Two neighbours banged frantically on the front door of an Otara house today to tell a family sleeping inside that the house was on fire.
The family, including four preschool-aged children, were sleeping soundly and did not realise that a fire had started in the kitchen on the other side of their Housing NZ house in Rapson Rd, Flat Bush.
Eventually the father came to the door, grabbed his 4-year-old twin girls, then ran back into the burning house to find the youngest children.
He carried out the 2-year-old, and his partner carried out the baby just before the flames blocked their way to the front door. The back door from the kitchen was already ablaze.
"We could see the flames rolling up on the roof, so we had to get low to make sure we got the kids out," said neighbour Edward Johnstone, 27.
"If it had been any longer, the flames would have blocked the door."
Luke Wells and his partner, Celia, had been living in the house for several years with their twins Chevonand Judy, 4, and toddlers Derek, 2, and Celia, 1.
Johnstone said his father-in-law noticed smoke coming from the house when he got up to make a cup of coffee just before 7am.
"He can see the house from our kitchen window," Johnstone said. "He could see some smoke. He just went outside to have a look and then he saw some flames coming from the kitchen.
"He told my mum to ring 111, so we ran over to the house. I was already up doing something else and I heard them running and I heard them saying, 'Call 111.'
"I just ran out there and saw him running up on the footpath, so I jumped over the fence and saw the flames."
At first they couldn't get any response.
"Everyone was asleep. I had to bang on the whole house and try and wake them up," Johnstone said.
"When I woke them up, they didn't know anything was going on.
"Luke finally woke up. He said it might have been different if he wasn't there because his partner is quite a heavy sleeper.
"I think they were just in shock really, knowing that it's happening to them and being woken up like that, having people banging on your house and yelling. They were tired still, the kids were sleeping.
"They were all crying, all the kids were crying, and dad was just like he was there but not really there. The partner was still coming to, really. We got her out and she was like, 'What's going on?'"
Fire Service shift manager Megan Ruru said the house was well ablaze when firefighters arrived four minutes after receiving the 111 call at 6.58am today.

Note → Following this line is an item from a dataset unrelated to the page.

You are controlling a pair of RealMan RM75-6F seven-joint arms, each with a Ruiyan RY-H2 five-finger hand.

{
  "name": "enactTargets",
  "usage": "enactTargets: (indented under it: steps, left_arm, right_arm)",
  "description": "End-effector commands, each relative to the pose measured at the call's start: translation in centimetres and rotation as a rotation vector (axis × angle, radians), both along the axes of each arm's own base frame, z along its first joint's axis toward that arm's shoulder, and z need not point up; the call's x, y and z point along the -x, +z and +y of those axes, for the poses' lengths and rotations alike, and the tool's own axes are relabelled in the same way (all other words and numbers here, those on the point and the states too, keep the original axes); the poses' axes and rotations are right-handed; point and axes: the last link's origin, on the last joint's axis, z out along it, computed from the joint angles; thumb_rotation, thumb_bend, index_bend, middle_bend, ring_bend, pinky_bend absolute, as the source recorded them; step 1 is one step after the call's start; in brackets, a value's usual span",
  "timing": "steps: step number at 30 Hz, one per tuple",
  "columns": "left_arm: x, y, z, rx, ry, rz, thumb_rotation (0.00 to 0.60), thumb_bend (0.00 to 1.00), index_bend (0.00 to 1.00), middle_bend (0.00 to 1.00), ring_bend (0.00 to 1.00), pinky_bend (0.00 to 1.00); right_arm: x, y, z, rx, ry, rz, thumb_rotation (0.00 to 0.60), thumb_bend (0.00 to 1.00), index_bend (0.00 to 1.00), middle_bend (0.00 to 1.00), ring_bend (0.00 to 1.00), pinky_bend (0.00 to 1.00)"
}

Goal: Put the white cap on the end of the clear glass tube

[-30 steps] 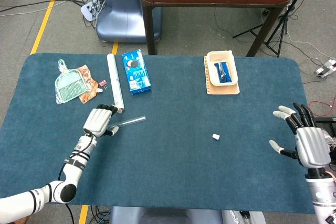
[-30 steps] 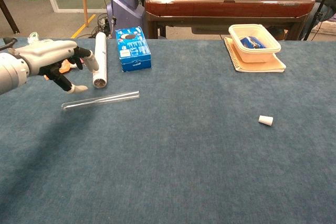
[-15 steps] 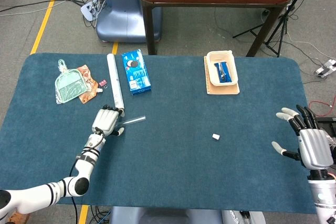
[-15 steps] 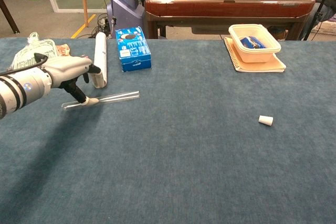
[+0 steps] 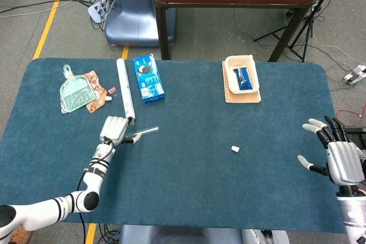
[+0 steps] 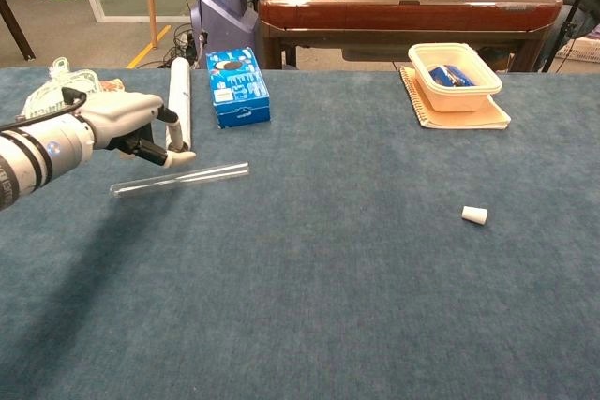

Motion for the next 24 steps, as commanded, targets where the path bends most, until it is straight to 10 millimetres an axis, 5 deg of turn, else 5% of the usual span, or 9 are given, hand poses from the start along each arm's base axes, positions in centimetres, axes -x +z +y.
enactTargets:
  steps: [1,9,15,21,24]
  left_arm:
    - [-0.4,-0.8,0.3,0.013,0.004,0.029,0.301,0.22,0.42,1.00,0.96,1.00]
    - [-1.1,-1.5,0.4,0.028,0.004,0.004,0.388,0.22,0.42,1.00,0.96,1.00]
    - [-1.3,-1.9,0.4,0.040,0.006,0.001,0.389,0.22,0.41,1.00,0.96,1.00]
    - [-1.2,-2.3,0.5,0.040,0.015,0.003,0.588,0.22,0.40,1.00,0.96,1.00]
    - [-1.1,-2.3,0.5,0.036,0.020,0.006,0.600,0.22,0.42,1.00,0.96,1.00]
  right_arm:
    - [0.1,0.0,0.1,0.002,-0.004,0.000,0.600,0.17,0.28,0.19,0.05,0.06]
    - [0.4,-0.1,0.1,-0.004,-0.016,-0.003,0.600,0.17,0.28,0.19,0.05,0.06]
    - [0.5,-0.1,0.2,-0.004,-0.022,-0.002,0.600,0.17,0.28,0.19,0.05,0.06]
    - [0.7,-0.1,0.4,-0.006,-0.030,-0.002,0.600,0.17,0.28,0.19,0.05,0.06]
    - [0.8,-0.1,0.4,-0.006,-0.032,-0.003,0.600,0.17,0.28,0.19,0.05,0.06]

"There were big flames when the Fire Service got there," Ruru said.
Johnstone said half the house was burnt.
"It's basically stuffed," he said.
He said the mother dropped the children off to friends or family, and both the parents were still talking to the Fire Service and a Housing NZ manager when Johnstone spoke to the Herald around 8.30am today.
A Housing NZ spokesman said the family were all safe and were staying with relatives until the corporation could find them alternative housing.
He said Housing NZ did not know how the fire started.
Johnstone said the family told him they bought takeaways last night and did not cook, so they could not have left any electrical appliance on in the kitchen. But they had complained in the past about faulty wiring.
"They have told Housing NZ there was faulty wiring in the house," he said.
But the Housing NZ spokesman said the corporation had searched its records for the property and had "received no calls from the tenant regarding concerns about faulty wiring or anything related to concerns in that respect".
Johnstone said the fire also threatened another neighbouring house, and he and his father-in-law also woke the people there to get them out.
"The houses are pretty close together. Even the cars had to get out of the way," he said.
The neighbours moved their car and "everyone got out safely".